Transcribe precisely those lines of the listing that fall between the line containing "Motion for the" and the last line, inclusive of both.

——————————

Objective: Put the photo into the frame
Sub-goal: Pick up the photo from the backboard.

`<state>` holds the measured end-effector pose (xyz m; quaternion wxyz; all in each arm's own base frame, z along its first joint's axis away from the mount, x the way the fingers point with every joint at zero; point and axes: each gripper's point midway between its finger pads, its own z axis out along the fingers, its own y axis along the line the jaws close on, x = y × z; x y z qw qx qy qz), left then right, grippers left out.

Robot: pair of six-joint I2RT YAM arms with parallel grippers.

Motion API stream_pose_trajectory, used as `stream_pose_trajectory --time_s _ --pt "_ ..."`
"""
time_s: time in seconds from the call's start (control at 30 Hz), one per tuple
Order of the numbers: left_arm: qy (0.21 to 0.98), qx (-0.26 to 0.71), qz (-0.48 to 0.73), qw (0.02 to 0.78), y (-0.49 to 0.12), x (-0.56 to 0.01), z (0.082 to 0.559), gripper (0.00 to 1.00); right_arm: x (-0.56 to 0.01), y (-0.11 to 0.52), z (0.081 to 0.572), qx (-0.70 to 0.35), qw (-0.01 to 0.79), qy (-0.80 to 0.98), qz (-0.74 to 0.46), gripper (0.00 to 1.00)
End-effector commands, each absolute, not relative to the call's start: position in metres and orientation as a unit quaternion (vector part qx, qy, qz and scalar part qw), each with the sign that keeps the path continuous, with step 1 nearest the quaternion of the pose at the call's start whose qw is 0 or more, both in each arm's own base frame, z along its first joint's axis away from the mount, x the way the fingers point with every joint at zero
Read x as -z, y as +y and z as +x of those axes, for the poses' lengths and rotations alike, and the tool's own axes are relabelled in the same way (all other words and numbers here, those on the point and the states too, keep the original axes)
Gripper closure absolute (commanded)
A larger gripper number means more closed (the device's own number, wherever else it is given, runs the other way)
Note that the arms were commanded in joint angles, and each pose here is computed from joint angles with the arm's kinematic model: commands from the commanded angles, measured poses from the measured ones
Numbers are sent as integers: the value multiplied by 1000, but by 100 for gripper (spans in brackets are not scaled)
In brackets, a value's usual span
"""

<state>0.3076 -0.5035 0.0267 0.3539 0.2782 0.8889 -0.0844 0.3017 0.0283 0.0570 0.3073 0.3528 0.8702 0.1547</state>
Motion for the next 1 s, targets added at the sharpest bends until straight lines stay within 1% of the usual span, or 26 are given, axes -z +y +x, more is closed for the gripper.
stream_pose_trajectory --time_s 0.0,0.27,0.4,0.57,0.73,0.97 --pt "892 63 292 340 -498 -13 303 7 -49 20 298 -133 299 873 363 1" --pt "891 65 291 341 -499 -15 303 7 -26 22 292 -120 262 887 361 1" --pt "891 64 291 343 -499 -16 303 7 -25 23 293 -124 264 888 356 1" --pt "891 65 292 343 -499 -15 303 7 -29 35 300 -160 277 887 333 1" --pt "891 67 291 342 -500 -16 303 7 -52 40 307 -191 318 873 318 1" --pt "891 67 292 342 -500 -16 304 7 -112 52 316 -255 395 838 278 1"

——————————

Answer box:
Motion for the next 1 s, targets added at the sharpest bends until straight lines stay within 1% of the usual span, or 26 are given, axes -z +y +x, more is closed for the gripper.
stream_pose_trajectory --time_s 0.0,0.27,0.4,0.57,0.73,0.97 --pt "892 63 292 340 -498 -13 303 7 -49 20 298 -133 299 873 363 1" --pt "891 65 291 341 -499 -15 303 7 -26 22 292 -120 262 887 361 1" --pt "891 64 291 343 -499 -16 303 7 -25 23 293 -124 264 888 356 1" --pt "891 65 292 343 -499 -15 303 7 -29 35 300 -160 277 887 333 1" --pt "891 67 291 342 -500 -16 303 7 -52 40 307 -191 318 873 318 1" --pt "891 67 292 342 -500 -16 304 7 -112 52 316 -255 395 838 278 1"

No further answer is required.